Ayrıca, İsa'nın şeytanı yok
etmek için öldüğünü öğreten bu ayete dikkat edin. Fakat bir
insan ölerek neyi yok edebilir ki? Artık şeytanın insan
doğası olduğunu bildiğimize göre - aslında Benlik veya
Bencillik dediğimiz şey şeytandır, hepsi çok açık.
Elbette İsa insan doğamızı paylaşmak zorundaydı.
Aksi halde, içinde yok edilecek bir şeytan olmazdı. Tabii ki ölmek
zorunda kaldı. Aksi halde asla "benliği" tamamen imha
etmezdi.
İnsan doğasının gücü
Elimizdeki doğru anahtar ile bu ayetteki her
şey birbirine uyuyor ve mantıklı. Benlik, insan-doğa
şeytanı, sen ve ben için çok güçlü; üzerimizde ölüm gücü var;
bizi yok edebilir. Fakat Efendi İsa Mesih, insan doğasının
her denenmesini fetheden tek insandı. Ve son nefesine dek bunu
yapmaya devam etti.
Ölmeden önceki gece babasına insan
doğasının ona karşı geldiğini itiraf etti. Fakat
kendi insani arzularından çok Babasına itaat etmeye
kararlıydı. Şu şekilde dua etti:
"Benim değil, senin istediğin
olsun." (Luka 22:42)
Kendi isteğini yerine getirip haçtan
kaçsaydı, insan doğasının şeytanı onu yok ederdi.
Ama böyle bir şey yapmadı. Bunun yerine Babasının
isteğini yerine getirdi. Acı verici bir ölümle cesurca ileri gitti.
Ve böylece şeytanı yok etti.
Farklı bir problem
Şimdi tüm Kutsal Kitaptaki en zor sorulardan
birine bakmalıyız. İncil'de okuduğumuzda, kötü bir ruh
tarafından ele geçirilmiş ya da Şeytan tarafından ele
geçirildiği söylenen mutsuz insanları görüyoruz.

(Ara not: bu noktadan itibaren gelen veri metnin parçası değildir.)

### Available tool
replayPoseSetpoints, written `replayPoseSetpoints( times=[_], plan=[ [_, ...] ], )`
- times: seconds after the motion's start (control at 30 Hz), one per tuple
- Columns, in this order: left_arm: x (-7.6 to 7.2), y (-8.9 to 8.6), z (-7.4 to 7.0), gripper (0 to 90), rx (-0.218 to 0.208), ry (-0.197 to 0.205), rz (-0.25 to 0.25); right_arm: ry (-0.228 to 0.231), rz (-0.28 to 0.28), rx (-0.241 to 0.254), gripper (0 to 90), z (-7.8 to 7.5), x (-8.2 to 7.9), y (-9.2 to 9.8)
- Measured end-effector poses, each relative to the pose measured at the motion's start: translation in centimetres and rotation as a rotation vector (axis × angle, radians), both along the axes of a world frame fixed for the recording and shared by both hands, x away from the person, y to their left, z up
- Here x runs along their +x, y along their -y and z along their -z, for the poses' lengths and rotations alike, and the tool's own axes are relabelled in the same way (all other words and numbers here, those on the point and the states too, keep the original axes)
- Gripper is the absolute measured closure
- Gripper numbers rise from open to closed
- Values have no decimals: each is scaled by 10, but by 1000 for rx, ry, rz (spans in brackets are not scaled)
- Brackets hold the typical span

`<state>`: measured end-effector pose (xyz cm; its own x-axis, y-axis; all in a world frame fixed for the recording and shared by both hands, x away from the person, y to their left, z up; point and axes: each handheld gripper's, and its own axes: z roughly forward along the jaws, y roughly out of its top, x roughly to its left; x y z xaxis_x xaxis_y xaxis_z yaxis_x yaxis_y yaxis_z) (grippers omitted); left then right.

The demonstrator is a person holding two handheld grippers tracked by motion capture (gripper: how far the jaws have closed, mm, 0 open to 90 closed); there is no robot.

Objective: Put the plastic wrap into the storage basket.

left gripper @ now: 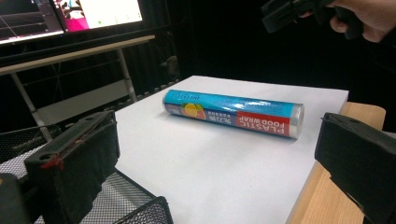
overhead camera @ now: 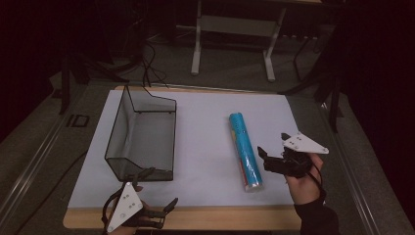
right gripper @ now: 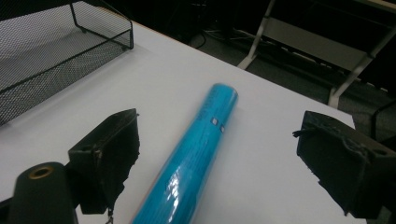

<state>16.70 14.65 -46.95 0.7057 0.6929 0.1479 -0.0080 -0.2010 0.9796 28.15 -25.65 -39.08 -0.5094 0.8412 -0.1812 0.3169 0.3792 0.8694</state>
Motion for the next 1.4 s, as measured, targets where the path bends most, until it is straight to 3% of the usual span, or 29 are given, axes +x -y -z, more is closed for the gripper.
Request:
replayPoseSetpoints(
  times=[0.13,0.37,0.6,0.7,0.83,1.03,1.4],
  plan=[
    [0,1,0,5,3,1,2,-12,-3,-8,128,-3,9,-8],
    [-1,0,-1,5,3,14,5,-93,2,-6,101,2,29,-15],
    [-1,0,-2,5,3,15,27,-181,-9,-40,87,10,51,-22],
    [-1,0,-1,5,6,13,25,-219,-11,-29,87,14,60,-24],
    [-1,1,-1,5,3,9,27,-244,-6,-19,87,17,69,-28],
    [-1,1,-1,5,14,10,30,-267,2,-45,87,22,82,-34],
    [-1,1,-1,5,17,3,36,-370,27,-83,87,46,110,-42]
  ],
)
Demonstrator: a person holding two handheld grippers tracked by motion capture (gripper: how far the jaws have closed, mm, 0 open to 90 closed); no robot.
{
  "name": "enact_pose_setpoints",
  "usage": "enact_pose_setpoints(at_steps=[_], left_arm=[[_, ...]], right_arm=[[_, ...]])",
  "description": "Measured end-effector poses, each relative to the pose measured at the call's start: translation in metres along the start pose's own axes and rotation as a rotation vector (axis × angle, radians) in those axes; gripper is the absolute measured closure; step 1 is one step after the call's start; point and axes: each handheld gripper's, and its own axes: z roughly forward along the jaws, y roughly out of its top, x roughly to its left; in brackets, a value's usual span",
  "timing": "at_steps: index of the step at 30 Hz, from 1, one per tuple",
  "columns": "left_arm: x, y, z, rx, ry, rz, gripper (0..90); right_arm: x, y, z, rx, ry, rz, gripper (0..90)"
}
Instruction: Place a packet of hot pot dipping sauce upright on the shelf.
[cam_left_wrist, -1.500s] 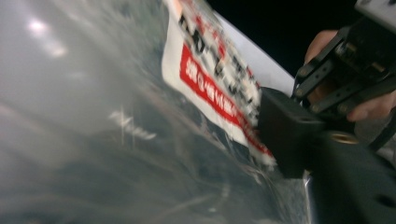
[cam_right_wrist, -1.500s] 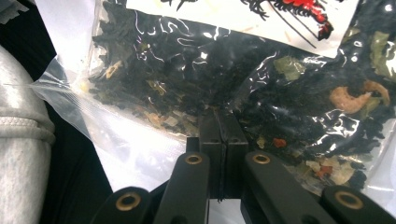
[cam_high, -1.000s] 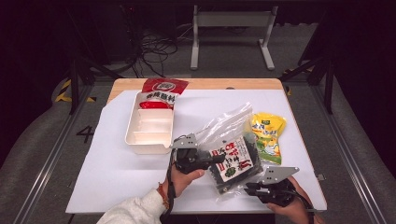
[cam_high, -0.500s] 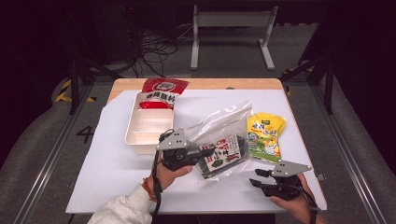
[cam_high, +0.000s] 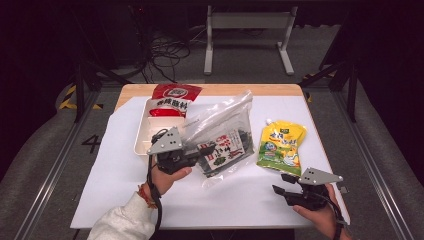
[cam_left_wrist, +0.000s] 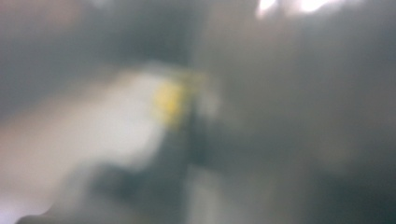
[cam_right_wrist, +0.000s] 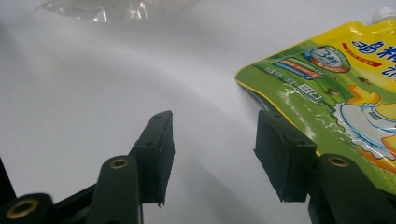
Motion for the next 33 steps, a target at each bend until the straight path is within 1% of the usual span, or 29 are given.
enact_pose_setpoints(at_steps=[2,5,6,7,11,15,18,19,20,21,23,24,27,29,30,32,33], left_arm=[[0.004,0.005,-0.01,-0.021,0.025,0.013,79.6],[0.009,0.011,-0.023,-0.05,0.051,0.017,79.6],[0.009,0.011,-0.023,-0.05,0.051,0.017,79.6],[0.011,0.013,-0.028,-0.058,0.065,0.03,79.6],[0.019,0.021,-0.047,-0.087,0.097,0.05,79.6],[0.03,0.027,-0.064,-0.093,0.145,0.074,79.6],[0.041,0.031,-0.08,-0.082,0.191,0.085,79.6],[0.041,0.031,-0.08,-0.082,0.191,0.085,79.5],[0.047,0.032,-0.086,-0.071,0.206,0.086,79.5],[0.05,0.032,-0.089,-0.065,0.211,0.098,79.5],[0.056,0.033,-0.095,-0.034,0.227,0.122,79.6],[0.059,0.032,-0.098,-0.027,0.237,0.136,79.5],[0.072,0.028,-0.106,0.009,0.266,0.141,79.5],[0.078,0.025,-0.109,0.021,0.272,0.134,79.5],[0.082,0.024,-0.112,0.033,0.282,0.138,79.5],[0.088,0.021,-0.114,0.043,0.31,0.135,79.5],[0.088,0.021,-0.114,0.043,0.31,0.135,79.5]], right_arm=[[0.0,0.0,0.0,-0.002,0.0,0.002,46.4],[0.0,-0.001,0.001,-0.001,-0.003,0.004,45.3],[-0.001,-0.001,0.001,0.0,-0.006,0.006,45.1],[-0.001,-0.001,0.001,0.0,-0.006,0.006,45.1],[-0.001,-0.001,0.002,-0.003,-0.005,0.015,44.4],[-0.001,-0.002,0.004,0.0,-0.004,0.017,43.6],[-0.001,-0.002,0.004,-0.002,-0.008,0.02,42.9],[-0.001,-0.002,0.004,-0.003,-0.01,0.021,42.6],[-0.002,-0.002,0.004,-0.004,-0.01,0.025,42.6],[-0.002,-0.002,0.004,-0.004,-0.008,0.027,42.5],[-0.001,-0.002,0.005,-0.003,-0.006,0.027,42.4],[-0.001,-0.002,0.006,-0.001,-0.006,0.027,42.4],[0.0,-0.002,0.007,0.006,0.003,0.021,42.4],[0.001,-0.002,0.008,0.011,0.003,0.015,42.3],[0.001,-0.002,0.008,0.011,0.007,0.014,42.3],[0.001,-0.002,0.009,0.013,0.005,0.015,42.2],[0.001,-0.002,0.009,0.013,0.005,0.015,42.2]])
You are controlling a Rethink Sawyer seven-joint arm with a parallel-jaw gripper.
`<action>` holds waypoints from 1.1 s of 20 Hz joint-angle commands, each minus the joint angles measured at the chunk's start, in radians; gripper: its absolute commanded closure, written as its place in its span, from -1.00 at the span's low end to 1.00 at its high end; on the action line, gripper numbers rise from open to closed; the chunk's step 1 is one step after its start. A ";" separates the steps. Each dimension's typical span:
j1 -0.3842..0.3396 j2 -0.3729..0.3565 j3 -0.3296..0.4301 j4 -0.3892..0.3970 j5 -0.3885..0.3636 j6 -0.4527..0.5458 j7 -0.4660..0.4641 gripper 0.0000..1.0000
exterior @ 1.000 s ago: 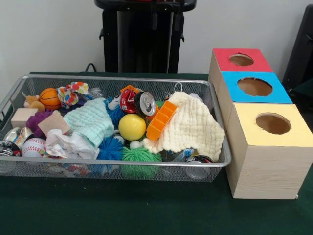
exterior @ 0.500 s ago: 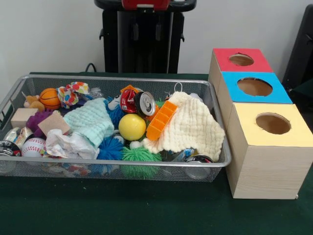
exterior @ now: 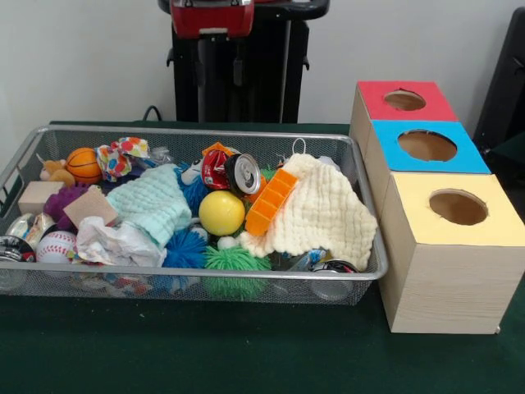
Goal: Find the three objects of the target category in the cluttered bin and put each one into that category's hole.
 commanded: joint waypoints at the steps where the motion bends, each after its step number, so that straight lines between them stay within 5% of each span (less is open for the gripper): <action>1: -0.078 0.064 0.185 -0.096 -0.097 0.023 -0.206 -1.00; 22: -0.249 0.116 0.374 -0.207 -0.167 0.214 -0.287 -1.00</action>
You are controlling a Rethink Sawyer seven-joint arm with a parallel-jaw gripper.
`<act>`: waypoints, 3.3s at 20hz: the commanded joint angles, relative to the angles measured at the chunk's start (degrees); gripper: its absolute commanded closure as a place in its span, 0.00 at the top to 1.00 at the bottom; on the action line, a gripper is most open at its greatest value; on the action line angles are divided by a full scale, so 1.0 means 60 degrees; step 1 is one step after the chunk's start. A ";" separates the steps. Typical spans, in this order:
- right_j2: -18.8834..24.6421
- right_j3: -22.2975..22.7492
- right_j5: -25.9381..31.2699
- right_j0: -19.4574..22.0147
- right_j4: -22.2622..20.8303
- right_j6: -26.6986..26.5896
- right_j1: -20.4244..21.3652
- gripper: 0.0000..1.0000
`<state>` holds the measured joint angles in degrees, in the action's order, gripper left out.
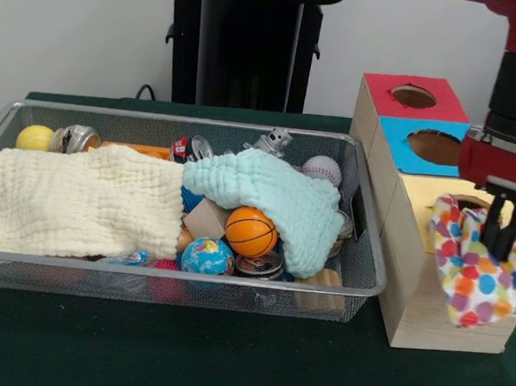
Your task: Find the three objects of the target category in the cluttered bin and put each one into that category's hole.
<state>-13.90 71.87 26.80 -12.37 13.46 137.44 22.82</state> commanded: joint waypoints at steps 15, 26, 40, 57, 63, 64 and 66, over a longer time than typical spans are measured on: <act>0.1029 0.3530 0.0482 -0.0043 -0.0240 0.1281 0.1557 0.00; 0.0728 0.4675 -0.0700 -0.1207 0.0167 0.2125 0.1491 0.00; 0.0955 0.4271 -0.3699 -0.0419 -0.0708 0.1159 -0.0146 0.00; 0.0311 0.4168 -0.0708 -0.1115 0.0139 0.1716 0.1413 0.00; -0.0049 0.4143 0.0253 -0.1226 0.0139 0.1625 0.2167 0.00; -0.0077 0.4200 0.0385 -0.1217 0.0117 0.1562 0.2321 0.00; -0.0121 0.4352 0.0707 -0.1253 0.0082 0.1481 0.2674 0.00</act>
<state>-13.74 94.43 21.17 -20.69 12.78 137.44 34.77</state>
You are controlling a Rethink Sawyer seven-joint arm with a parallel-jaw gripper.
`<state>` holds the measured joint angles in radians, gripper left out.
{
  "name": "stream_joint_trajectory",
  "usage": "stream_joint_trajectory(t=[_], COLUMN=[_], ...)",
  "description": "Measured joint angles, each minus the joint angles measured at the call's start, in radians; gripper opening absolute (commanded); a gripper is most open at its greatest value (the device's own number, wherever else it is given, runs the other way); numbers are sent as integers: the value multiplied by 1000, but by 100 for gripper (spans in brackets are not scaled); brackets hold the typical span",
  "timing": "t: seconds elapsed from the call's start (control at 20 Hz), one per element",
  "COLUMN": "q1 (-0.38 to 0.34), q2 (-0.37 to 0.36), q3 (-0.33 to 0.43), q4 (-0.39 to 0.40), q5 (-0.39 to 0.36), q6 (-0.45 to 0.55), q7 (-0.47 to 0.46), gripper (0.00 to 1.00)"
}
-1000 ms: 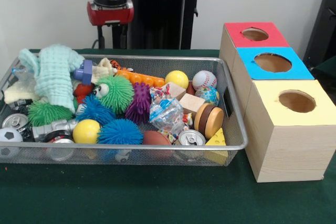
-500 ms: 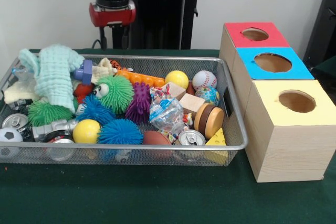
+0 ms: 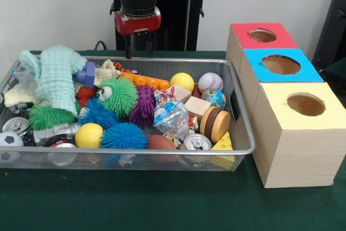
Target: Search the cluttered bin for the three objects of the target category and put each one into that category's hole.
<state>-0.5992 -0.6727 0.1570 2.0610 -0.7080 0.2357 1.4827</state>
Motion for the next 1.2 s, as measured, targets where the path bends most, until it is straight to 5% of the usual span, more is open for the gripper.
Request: stream_joint_trajectory(t=[1.2], q1=[-85], q2=[-12], q3=[9], q4=[4], q5=[-1], q6=[-10], q7=[0], gripper=[100])
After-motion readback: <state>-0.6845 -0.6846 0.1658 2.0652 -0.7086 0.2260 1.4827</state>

BÖLÜM 6: Şeytan tarafından ele geçirilme
sorunu?
Şeytan
referanslarının Yeni Ahitte anlaşılmasının kolay
olmadığını itiraf etmiştim. Ama bir şeyi
netleştirelim. Bu sadece İnsan doğası olan Şeytana
inanlar için değil aynı zamanda da Doğaüstü Şeytana inanlar
için de büyük bir zorluktur.
İlk üç İncil bunun tipik olduğu birkaç olayı tanımlar:
"Kalabalığın içinden bir adam, Öğretmenim diye
seslendi, Yalvarırım, oğlumu bir gör, o tek
çocuğumdur. Bir ruh onu yakalıyor, o da birdenbire
çığlık atıyor. Ruh onu, ağzından köpükler gelene
dek şiddetle sarsıyor. Bedenini yara bere içinde bırakarak
güçbela ayrılıyor. ...
İsa şöyle karşılık verdi: ...
"Oğlunu buraya getir."
Çocuk daha İsa'ya
yaklaşırken cin onu yere vurup şiddetle sarstı. Ama
İsa kötü ruhu azarladı, çocuğu iyileştirerek babasına
geri verdi."
(Luka 9:38-42)
Hastalığın
tanımları
Bu bölüm çok hasta bir çocuğun iyileşmesini
anlatıyor. Matta'nın aynı olayı anlatması,
gençlerin epilepsi denilen hastalıktan muzdarip olduğunu veya bu
tanıma uyduğunu gösterir. Yeni Ahit'teki diğer tüm iblis
tarafından ele geçirilme vakaları, epileptik, deli, sağır,
dilsiz, kör veya felç olan insanları içermektedir. Cüzzam ve
ateş gibi katil hastalıklar hiçbir zaman İncil'de iblis
tarafından ele geçirilmekle suçlanmaz.
Eğer Tanrı'nın bu hikayeleri
olduğu gibi ele aldığını varsayarsak cevaplaması
çok zor olan üç soru ile baş başa kalırız.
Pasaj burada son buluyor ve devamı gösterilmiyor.